How to complete this task: Return only the count of lines in the listing below where the word "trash" appears.

Data provided:
▼
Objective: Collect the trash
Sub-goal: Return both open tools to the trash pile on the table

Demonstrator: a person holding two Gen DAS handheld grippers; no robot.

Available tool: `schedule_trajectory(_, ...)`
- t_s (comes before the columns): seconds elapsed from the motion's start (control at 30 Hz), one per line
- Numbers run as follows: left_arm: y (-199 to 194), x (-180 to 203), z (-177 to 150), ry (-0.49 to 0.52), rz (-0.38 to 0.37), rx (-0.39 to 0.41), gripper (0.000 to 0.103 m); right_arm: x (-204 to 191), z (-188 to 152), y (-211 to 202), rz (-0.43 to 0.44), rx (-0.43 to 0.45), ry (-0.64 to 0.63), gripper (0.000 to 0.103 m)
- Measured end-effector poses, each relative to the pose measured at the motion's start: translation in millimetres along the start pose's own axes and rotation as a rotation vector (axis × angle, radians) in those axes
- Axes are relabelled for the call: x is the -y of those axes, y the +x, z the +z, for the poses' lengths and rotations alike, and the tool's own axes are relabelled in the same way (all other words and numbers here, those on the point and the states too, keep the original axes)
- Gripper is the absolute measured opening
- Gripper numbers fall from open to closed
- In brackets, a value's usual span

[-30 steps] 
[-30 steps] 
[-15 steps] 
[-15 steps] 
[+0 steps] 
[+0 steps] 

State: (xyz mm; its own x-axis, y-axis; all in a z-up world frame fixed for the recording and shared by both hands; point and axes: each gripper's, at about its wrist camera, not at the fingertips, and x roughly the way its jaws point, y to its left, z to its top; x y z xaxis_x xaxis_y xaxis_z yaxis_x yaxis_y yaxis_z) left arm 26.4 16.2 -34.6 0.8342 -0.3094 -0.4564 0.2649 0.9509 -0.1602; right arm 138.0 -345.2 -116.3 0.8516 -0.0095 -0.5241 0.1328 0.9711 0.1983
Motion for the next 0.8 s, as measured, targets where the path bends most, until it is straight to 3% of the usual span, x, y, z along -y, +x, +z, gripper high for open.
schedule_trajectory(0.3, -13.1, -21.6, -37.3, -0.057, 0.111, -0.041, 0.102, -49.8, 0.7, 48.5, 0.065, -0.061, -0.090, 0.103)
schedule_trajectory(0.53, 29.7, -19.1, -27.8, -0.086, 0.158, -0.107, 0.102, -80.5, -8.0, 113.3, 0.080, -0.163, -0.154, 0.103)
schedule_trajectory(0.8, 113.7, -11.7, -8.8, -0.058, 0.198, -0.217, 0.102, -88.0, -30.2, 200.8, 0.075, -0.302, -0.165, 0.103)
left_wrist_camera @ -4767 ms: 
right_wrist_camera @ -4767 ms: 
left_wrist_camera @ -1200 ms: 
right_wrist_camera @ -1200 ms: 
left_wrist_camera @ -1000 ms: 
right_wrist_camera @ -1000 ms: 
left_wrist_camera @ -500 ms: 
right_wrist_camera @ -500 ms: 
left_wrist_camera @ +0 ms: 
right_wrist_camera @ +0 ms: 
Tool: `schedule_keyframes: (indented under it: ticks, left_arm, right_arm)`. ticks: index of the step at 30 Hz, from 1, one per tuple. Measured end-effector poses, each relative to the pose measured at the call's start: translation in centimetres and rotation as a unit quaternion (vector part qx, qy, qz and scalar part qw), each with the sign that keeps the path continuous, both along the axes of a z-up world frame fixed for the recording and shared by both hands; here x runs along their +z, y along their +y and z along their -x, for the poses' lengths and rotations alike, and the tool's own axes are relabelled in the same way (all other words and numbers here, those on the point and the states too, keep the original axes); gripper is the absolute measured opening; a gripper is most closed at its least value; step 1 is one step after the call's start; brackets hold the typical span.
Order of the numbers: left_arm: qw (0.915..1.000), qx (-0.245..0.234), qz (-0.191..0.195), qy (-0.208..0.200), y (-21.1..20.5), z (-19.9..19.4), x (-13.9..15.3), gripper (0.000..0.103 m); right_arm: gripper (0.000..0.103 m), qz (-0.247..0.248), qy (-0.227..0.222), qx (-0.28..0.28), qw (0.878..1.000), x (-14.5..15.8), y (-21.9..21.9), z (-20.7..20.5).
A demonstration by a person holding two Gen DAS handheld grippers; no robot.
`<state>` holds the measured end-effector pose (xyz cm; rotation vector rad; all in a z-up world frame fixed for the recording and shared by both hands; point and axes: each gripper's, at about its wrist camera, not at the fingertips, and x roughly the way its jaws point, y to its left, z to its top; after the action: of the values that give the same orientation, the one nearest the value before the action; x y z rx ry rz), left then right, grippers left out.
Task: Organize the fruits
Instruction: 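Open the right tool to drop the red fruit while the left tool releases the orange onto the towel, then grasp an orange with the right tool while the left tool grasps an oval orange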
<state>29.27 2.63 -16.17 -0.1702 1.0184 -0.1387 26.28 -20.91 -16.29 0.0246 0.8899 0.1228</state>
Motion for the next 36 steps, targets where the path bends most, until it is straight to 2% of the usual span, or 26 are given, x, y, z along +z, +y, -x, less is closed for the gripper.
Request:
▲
Answer to the problem: 2